Downloadable Resources

Free periodic table reference sheets for classrooms, study sessions, and laboratory use.

Colour PDF Black & White PDF

Frequently Asked Questions

What is niobium used for?

Niobium's primary use: over 80% of world production: is in high-strength low-alloy (HSLA) steels used in oil and gas pipelines, automotive structural parts, and construction. Adding small amounts of niobium grain-refines steel, dramatically increasing strength and toughness. Niobium is also used in superconducting alloys (niobium-tin and niobium-titanium) for MRI magnets and particle accelerator magnets.

Is niobium a superconductor?

Elemental niobium is a superconductor below its critical temperature of 9.2 K (about -264 °C). This is the highest critical temperature among elemental metals. Its alloys, particularly niobium-titanium (NbTi) and niobium-tin (Nb3Sn), remain superconducting at higher magnetic fields and are the workhorse materials in superconducting magnets for MRI scanners and the Large Hadron Collider.

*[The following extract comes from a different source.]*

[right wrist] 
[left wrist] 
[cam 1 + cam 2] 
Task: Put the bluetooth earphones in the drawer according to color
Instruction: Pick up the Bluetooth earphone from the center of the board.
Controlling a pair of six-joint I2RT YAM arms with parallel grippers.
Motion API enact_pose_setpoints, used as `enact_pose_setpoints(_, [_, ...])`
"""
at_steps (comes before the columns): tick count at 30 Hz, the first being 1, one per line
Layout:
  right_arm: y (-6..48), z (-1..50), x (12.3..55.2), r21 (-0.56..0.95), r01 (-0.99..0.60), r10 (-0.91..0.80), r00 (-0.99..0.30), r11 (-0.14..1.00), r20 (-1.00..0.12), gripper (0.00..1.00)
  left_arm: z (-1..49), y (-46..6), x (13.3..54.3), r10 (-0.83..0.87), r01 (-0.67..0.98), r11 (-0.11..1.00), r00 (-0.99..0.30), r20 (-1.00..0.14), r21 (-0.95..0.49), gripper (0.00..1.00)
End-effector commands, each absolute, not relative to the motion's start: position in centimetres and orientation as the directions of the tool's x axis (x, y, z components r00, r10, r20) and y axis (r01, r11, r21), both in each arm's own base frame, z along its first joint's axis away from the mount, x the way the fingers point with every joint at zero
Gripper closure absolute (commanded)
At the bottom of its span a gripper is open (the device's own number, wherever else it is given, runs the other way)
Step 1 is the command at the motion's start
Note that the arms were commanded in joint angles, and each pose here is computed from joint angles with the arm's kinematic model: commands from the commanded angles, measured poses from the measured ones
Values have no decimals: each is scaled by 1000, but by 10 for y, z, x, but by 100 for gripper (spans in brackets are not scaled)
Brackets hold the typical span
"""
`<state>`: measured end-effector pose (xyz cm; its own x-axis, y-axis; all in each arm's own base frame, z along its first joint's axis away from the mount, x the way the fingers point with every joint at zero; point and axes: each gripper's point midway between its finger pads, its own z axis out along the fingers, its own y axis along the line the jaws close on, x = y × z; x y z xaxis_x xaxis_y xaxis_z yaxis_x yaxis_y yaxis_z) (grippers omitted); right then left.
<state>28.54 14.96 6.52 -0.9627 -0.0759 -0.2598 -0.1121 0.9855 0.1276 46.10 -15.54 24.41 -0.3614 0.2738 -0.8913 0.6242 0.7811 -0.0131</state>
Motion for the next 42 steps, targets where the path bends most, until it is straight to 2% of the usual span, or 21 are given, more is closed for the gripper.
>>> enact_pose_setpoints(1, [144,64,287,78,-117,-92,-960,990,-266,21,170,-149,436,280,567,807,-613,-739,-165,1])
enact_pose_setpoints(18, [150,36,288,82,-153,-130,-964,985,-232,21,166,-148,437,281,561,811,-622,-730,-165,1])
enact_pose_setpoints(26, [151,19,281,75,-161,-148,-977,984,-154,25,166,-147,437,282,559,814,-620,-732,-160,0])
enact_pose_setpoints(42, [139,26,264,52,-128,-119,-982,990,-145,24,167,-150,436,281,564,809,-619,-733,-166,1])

How was niobium discovered?

Niobium was first discovered in 1801 by British chemist Charles Hatchett in a mineral sent to the British Museum from Connecticut, which he named columbite. He called the new element columbium. However, the element was confused with tantalum for decades. In 1864, Christian Wilhelm Blomstrand definitively showed it was a distinct element. The name niobium, after Niobe the daughter of Tantalus, was officially adopted by IUPAC in 1949, though 'columbium' persisted in US industry for many years.

How does niobium strengthen steel?

Niobium strengthens steel through a mechanism called grain refinement and precipitation hardening. In molten steel, niobium forms niobium carbonitride precipitates that pin grain boundaries, preventing grains from growing large during hot rolling. Smaller grains mean more grain boundaries, which block dislocation movement and increase strength. This allows engineers to achieve high strength with much less steel, reducing weight in vehicles and infrastructure.